KUTCHER: Basically, money is a drug. The nice thing about this show is that everyone who comes has to say, "I'm broke." Which is an admission of rock bottom. There is a lot of ego associated with wealth and material objects. Getting people to the point where they are not just saying the words “I'm broke” but actually taking a proactive stance and empowering themselves to move forward is usually a very emotional experience because you are emotional have to let go of your ego and self-identity tied to your money and materialism. This is very hard.
Ashton, it's interesting how you phrase the problem: you describe money as a drug and say that people have to admit they have a problem – which sounds a lot like starting a 12-step program. Do you think that people need to fundamentally rethink their relationship with money before they can fix their financial lives?
KUTCHER: Yes, and it's extremely challenging. When indebted people lead borrowed lives, you have to pay at some point. In some of these instances, people have taken out Parent PLUS loans, so it is not just their life that they are borrowing against; it is their parents' life. Getting people to face this reality is a challenge.
The show puts up a mirror and says, "I want you to look at yourself and see yourself." Then it says, “Would you like this self to look different and better and feel different and get off the drug of spending? Here are some tools that will enable you to do that. "
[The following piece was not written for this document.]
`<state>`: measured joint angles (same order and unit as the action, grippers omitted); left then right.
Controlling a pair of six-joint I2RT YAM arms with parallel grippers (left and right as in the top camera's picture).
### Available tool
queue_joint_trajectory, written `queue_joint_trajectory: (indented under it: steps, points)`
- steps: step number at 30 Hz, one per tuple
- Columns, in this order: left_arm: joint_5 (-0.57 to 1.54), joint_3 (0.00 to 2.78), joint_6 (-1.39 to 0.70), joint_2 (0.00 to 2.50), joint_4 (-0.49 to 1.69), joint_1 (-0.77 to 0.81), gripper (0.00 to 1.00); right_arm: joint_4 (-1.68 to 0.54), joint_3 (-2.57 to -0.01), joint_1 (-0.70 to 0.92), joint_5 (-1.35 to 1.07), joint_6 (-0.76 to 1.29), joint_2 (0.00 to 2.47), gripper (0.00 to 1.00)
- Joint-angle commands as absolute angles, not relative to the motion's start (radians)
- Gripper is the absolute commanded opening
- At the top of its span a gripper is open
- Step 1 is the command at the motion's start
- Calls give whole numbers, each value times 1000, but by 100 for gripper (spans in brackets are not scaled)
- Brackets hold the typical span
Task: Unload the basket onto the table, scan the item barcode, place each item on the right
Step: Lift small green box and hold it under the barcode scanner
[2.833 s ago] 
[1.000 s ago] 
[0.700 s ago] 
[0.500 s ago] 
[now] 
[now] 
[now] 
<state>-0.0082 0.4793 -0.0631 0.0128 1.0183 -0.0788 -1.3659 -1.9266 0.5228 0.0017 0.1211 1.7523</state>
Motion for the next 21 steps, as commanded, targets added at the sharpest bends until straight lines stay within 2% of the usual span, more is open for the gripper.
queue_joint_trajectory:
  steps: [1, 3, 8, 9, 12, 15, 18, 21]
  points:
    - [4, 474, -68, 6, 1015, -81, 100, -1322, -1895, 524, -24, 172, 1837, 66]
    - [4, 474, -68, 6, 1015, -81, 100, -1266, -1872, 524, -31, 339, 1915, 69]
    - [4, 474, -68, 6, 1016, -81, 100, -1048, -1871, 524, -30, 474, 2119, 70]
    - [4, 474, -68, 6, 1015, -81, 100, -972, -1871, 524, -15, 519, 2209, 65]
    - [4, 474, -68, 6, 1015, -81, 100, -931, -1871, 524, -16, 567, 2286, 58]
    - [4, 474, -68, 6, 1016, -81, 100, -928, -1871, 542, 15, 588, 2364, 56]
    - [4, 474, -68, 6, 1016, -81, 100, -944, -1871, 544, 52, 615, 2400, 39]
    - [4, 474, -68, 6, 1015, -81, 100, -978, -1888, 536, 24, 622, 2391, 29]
When you intervened in people's financial lives, what do you think were the biggest things they overlooked? I wonder what others can learn from these people's experiences.
ROSENWEIG: I want people to understand that they should have a goal before taking money for higher education. You should have a return on investment perspective. If I spend so much time and money on these subjects at this school, will I be able to repay, and if so, by when? If this is beyond your imagination, the chances of you paying it back are much lower. The facts show that – 40% of all students with loans either fail to pay them or are behind schedule. That's a huge number.
These are questions that are seldom asked because this myth is repeated again and again: To get into the middle class, you have to complete a four-year course. Well, only 50% of all high school students try to get a four year degree and 43% of them drop out. So really only 25% of the people who go through this system are able to be successful after paying all that money and borrowing all that money.
Then you live a life where you borrow that money but don't pay it back until after school – but you also have other expenses while you're in school. If you don't save money to prepare, then as soon as you leave or graduate or drop out, all of a sudden you have expenses like housing and transportation and insurance and medical care and no one has told you how much money it all costs and when you when 'will likely take it over and how much you need to earn.
Then, as Ashton says, nobody taught you how money works. Money can work for you – that is, you take money, invest it, and it generates more income and wealth. But if you borrow money and don't pay it off on time or only make the minimum payments, it will cost you money.
One of the characters on the show owed $ 1,900 – and when they wanted to pay off the money at the current rate it should be $ 20,000 in 20 years because they don't understand how interest is accrued and how the minimum goes their disadvantage.
The most important thing to understand is that if you owe money, the money that you have in your bank account is not yours – it is theirs. You need to treat it like it's other people's money, not your own.